**MATERIAL SHOWN:**
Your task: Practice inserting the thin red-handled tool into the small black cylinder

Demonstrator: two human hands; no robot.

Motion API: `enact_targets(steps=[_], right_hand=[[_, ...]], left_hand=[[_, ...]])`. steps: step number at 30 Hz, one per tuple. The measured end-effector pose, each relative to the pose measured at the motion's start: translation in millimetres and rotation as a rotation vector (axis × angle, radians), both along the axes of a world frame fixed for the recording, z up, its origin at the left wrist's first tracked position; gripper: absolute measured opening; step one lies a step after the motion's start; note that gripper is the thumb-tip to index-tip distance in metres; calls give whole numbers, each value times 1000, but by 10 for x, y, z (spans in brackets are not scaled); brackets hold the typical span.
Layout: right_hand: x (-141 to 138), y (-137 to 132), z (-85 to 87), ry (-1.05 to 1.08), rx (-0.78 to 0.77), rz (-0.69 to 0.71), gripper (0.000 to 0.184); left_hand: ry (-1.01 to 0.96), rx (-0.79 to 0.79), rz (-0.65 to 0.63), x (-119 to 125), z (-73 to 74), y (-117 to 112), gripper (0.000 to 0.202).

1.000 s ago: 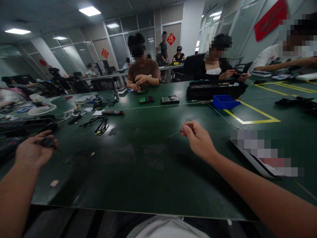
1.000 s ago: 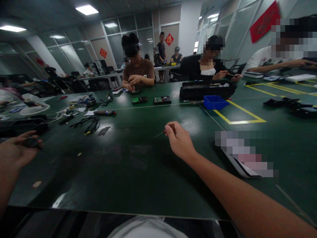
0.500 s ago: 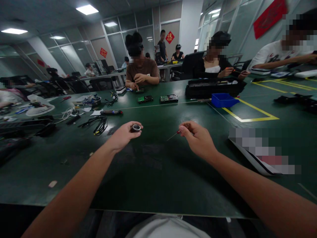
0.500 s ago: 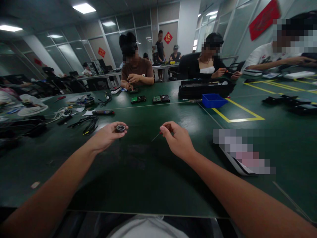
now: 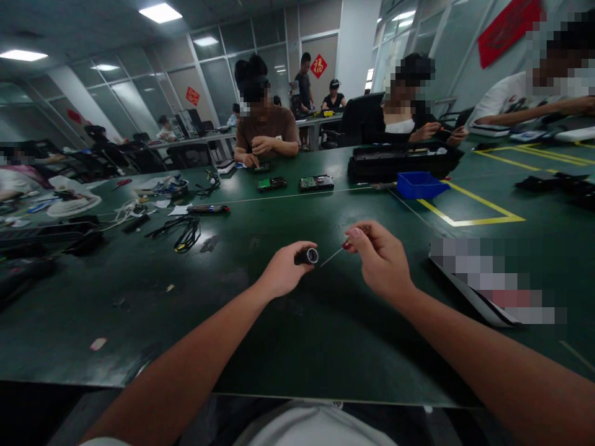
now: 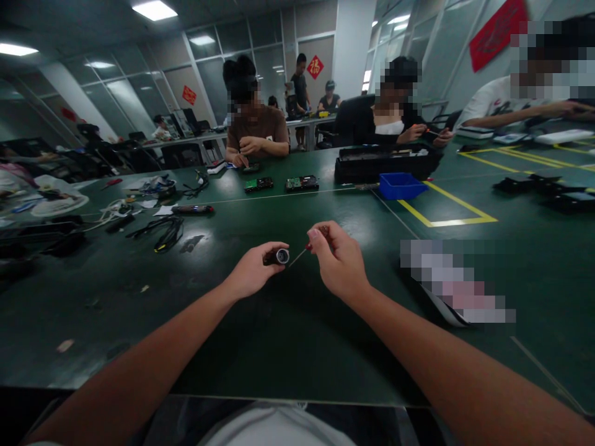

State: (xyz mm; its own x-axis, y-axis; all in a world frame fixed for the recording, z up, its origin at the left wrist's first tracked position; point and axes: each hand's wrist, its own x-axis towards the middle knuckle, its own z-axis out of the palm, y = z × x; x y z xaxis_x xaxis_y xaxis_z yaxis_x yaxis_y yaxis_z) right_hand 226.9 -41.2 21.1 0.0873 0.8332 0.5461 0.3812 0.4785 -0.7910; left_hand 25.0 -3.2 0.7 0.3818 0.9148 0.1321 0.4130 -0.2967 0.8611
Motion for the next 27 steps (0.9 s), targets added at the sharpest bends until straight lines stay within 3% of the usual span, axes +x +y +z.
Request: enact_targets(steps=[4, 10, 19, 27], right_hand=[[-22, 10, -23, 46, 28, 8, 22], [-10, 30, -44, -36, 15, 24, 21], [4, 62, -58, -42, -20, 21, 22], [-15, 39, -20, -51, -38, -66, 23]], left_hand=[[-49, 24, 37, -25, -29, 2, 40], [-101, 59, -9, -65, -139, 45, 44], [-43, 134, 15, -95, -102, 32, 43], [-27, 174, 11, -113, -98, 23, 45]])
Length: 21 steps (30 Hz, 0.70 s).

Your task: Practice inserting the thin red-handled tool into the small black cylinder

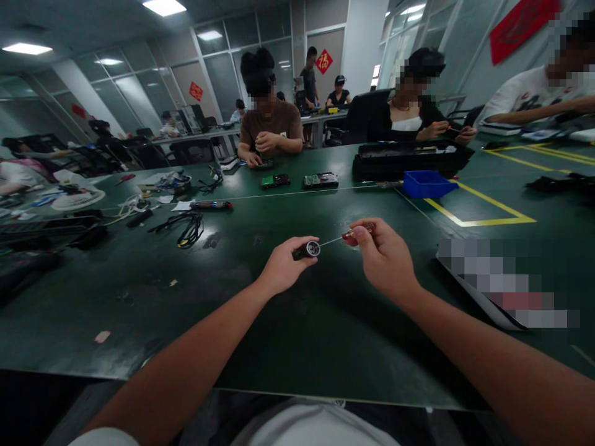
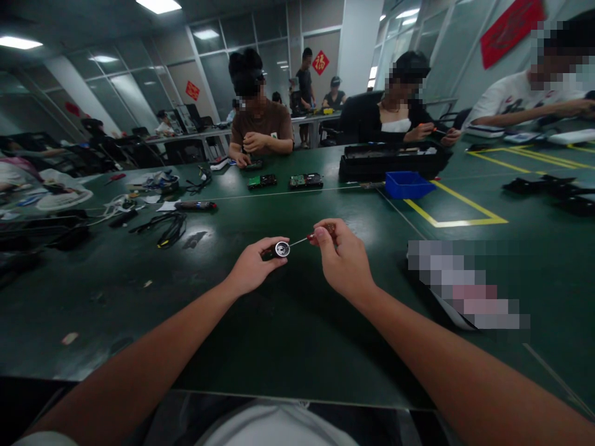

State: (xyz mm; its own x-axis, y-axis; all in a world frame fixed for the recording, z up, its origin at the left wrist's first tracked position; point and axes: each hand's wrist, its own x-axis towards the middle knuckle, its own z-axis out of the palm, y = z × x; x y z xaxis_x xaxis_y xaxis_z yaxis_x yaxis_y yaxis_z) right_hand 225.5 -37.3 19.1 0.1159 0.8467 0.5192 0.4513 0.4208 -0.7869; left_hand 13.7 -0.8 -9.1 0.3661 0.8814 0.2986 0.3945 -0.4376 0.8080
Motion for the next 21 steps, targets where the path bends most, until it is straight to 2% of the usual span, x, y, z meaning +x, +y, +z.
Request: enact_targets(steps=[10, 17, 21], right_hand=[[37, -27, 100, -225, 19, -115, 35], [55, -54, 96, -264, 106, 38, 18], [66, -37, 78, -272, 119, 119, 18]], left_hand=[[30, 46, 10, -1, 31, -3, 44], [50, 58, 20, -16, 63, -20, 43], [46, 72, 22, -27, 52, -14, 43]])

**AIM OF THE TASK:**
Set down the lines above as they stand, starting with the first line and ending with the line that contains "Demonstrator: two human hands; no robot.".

**EXERCISE OUTPUT:**
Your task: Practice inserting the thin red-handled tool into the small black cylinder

Demonstrator: two human hands; no robot.

That brings the answer to completion.